Task details -> The copy you give must match the lines from the top of the data through the line containing "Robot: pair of" exactly, and it must hold no pictures.

Data section ->
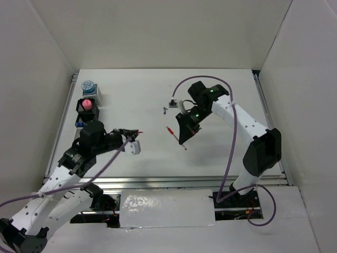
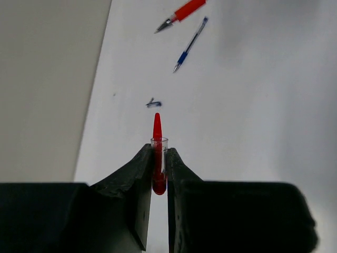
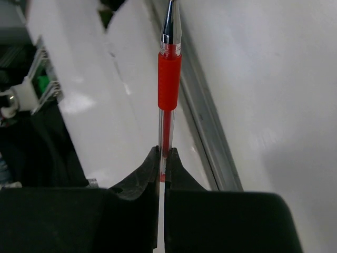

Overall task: Sort the stationery into containers
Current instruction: Pick up the pen from the center of the board, then close the pen cap on the pen.

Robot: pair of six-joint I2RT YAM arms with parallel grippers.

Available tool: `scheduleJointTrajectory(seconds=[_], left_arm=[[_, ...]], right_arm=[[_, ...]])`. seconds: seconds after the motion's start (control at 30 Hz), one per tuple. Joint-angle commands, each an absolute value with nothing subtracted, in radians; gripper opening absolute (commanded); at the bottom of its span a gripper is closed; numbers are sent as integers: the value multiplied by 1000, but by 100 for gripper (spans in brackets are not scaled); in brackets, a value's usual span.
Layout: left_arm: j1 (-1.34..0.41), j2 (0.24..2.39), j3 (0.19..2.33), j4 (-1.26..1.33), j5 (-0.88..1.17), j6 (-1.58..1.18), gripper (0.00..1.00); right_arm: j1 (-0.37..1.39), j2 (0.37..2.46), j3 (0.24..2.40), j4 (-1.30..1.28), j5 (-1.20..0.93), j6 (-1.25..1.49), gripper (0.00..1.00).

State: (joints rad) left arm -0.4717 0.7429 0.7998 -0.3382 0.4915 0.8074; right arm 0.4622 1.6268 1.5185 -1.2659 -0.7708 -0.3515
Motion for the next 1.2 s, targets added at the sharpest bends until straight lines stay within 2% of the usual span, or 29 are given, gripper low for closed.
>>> scheduleJointTrajectory(seconds=[0.0,0.23,0.53,0.8,1.03,1.17], left_arm=[[-512,684,717,-249,391,1148,0],[-520,531,508,-118,385,1385,0],[-520,324,322,46,449,1442,0],[-522,190,327,-141,560,1552,0],[-520,201,397,-299,644,1618,0],[-520,199,394,-298,670,1640,0]], right_arm=[[524,1667,1629,-1440,-995,-436,0],[604,1667,1638,-1443,-1077,-442,0],[764,1697,1571,-1442,-1061,-459,0],[822,1753,1603,-1440,-1065,-443,0],[879,1786,1632,-1440,-1031,-423,0],[899,1790,1629,-1437,-1020,-416,0]])
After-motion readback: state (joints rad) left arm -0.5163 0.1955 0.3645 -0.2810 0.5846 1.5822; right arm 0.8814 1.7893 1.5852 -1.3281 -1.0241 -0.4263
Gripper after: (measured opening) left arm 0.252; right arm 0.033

Completed exercise ->
Overall task: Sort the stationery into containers
Current instruction: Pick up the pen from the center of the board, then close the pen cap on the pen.

Robot: pair of six-joint I2RT YAM arms with parallel grippers.

This exercise requires no further answer.